Turkey denies targeting clinic in Iraq air strike
Turkish President Recep Tayyip Erdogan denied Saturday that an air strike in northwest Iraq earlier this week, in which eight people died, had targeted a clinic, insisting the facility housed members of the Kurdistan Workers' Party, which Ankara considers a terrorist organisation.
"Contrary to the allegations of the terrorist organisation, the target that was hit was not a hospital or a medical centre, but was one of the places of accommodation of the organisation," Erdogan said in a telephone call with Iraqi Prime Minister Mustafa al-Kadhimi.
Initially, the death toll in the air raid on Tuesday in Iraq's Sinjar province had been put at three, but Iraqi officials said the day after that the number of dead had risen to eight.

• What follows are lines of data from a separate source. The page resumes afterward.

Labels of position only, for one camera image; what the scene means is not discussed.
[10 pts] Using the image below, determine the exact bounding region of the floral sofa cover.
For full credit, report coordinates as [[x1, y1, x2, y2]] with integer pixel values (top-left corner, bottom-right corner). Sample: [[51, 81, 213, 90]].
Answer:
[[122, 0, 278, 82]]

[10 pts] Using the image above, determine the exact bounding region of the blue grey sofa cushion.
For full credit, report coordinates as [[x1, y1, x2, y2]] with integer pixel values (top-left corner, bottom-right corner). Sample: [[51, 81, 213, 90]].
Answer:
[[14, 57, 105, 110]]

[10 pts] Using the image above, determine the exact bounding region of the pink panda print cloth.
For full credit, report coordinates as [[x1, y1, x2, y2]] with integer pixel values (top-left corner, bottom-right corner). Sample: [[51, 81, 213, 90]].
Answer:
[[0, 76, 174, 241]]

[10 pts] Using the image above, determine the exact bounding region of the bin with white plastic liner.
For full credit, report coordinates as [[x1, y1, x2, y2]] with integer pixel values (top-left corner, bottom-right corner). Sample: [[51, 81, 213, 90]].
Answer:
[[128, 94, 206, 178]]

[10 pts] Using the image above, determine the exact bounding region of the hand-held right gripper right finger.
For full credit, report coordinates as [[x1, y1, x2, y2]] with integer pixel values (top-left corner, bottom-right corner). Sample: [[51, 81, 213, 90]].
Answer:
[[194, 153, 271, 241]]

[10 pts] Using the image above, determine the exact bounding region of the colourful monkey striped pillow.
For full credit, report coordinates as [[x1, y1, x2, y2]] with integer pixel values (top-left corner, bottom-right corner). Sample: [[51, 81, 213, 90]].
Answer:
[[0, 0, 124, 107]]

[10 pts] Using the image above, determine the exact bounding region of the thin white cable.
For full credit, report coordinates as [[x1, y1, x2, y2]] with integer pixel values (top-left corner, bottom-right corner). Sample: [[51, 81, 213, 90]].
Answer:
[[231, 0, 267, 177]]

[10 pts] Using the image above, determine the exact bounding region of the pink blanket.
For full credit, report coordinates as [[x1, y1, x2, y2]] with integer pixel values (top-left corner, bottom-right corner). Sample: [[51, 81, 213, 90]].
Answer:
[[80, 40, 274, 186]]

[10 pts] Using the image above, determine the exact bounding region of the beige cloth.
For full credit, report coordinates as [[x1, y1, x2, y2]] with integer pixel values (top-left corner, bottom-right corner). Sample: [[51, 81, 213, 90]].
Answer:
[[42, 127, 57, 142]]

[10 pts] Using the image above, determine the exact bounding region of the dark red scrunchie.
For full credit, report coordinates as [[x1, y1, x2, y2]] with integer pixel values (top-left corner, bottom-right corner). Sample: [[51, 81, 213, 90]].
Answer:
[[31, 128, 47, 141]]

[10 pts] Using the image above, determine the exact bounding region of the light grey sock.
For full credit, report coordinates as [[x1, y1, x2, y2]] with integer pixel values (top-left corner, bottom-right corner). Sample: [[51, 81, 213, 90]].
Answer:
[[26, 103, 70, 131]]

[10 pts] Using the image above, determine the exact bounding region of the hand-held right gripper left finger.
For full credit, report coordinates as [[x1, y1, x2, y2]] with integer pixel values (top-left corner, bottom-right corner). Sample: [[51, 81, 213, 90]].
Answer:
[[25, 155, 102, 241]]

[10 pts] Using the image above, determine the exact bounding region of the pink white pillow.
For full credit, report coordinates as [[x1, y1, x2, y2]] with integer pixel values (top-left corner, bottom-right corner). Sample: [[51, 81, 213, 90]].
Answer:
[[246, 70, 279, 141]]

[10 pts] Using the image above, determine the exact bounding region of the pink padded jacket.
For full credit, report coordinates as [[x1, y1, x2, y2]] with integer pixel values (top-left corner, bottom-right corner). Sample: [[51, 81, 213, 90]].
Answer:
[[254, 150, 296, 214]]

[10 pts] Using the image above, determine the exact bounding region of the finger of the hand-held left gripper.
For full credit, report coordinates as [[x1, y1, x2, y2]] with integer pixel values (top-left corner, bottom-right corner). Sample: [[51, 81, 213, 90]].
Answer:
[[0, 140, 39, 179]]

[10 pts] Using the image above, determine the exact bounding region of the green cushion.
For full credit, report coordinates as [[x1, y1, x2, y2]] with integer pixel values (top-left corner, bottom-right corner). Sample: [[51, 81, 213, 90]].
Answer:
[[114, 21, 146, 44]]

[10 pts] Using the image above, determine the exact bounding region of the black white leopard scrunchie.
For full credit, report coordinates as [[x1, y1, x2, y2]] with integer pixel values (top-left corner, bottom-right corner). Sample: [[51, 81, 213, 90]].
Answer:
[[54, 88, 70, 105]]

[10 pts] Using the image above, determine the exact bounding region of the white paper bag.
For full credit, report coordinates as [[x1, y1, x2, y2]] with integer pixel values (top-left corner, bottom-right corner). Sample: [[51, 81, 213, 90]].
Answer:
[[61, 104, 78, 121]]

Among the dead were four employees of the clinic and four fighters from the PKK-linked 80th Brigade of Iraq's powerful, state-sponsored Popular Mobilisation Forces coalition.
The 80th Brigade is made up of Iraq's Yazidi minority, who were persecuted by the Islamic State group from 2014 and whose bastion is Sinjar.
One local source said drones were used in the attack.
Repeated Turkish raids have stoked tensions with Baghdad, but Erdogan has warned that his country will "deal with" the PKK presence if Iraq is unable to do so.
Iraq regularly decries violations of its sovereignty and has repeatedly summoned the Turkish ambassador over Ankara's cross-border military campaign.